→ EXERCISE PROMPT
Scan the listing below and copy every line holding "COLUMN".

→ RECORDS TO PROCESS
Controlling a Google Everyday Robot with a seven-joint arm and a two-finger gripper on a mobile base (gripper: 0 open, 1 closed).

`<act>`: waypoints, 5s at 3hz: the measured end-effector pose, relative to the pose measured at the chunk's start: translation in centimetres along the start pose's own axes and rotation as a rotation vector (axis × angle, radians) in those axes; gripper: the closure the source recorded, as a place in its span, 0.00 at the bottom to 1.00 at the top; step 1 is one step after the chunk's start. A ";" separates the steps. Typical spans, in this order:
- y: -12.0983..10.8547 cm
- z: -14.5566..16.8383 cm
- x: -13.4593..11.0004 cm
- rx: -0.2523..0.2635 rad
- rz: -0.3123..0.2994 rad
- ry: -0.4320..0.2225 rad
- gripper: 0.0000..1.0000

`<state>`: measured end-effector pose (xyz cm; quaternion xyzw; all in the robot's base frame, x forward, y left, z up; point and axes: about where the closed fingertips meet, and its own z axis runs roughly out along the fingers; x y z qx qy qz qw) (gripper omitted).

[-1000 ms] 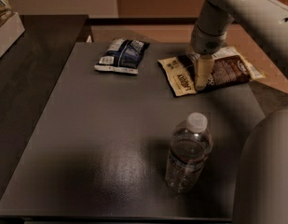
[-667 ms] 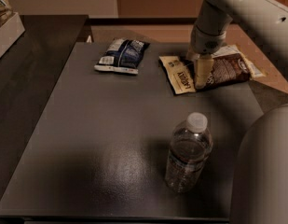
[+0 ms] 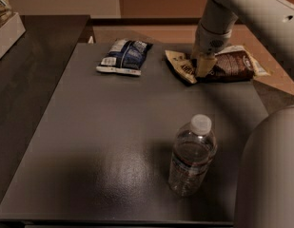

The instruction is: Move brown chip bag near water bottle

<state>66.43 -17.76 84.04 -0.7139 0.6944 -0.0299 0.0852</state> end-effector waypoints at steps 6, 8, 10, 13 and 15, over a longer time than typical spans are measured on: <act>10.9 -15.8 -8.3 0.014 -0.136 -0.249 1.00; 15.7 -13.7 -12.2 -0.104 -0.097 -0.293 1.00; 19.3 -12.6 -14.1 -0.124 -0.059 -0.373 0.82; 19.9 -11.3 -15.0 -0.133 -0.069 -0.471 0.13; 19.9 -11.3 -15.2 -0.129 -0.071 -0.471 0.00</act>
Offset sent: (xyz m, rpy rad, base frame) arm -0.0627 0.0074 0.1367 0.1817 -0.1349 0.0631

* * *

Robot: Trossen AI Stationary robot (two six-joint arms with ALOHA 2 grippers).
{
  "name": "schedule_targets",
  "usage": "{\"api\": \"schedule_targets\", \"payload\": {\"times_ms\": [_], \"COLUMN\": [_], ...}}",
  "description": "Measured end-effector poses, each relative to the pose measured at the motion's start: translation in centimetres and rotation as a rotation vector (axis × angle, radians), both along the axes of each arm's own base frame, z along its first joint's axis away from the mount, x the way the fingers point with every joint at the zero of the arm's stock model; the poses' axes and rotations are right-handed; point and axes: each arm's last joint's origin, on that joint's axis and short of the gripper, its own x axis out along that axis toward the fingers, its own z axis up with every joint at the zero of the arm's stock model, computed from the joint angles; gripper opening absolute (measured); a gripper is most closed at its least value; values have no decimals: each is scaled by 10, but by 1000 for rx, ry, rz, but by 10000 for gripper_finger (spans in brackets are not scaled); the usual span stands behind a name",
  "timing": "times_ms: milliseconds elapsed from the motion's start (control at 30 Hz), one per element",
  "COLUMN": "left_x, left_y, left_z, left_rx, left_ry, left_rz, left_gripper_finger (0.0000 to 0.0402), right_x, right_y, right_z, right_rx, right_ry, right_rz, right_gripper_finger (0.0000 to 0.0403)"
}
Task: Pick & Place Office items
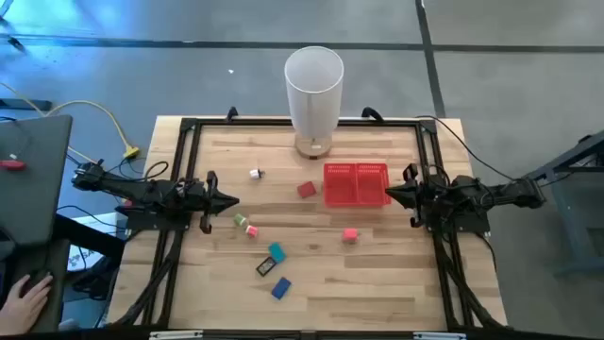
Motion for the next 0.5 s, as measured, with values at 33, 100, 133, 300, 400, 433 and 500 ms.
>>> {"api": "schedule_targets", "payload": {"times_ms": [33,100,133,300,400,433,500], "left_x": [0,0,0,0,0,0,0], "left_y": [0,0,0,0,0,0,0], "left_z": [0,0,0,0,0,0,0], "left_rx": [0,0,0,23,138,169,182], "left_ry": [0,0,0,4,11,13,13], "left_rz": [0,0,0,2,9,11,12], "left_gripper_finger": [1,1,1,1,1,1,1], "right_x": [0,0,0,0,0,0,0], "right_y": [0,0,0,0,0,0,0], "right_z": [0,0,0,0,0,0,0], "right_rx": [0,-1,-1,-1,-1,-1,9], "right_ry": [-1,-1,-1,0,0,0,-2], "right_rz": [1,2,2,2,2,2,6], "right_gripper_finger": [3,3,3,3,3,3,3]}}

→ REPLY
  "usage": "{\"api\": \"schedule_targets\", \"payload\": {\"times_ms\": [_], \"COLUMN\": [_], ...}}",
  "COLUMN": "left_x, left_y, left_z, left_rx, left_ry, left_rz, left_gripper_finger (0.0000 to 0.0402), right_x, right_y, right_z, right_rx, right_ry, right_rz, right_gripper_finger (0.0000 to 0.0403)"

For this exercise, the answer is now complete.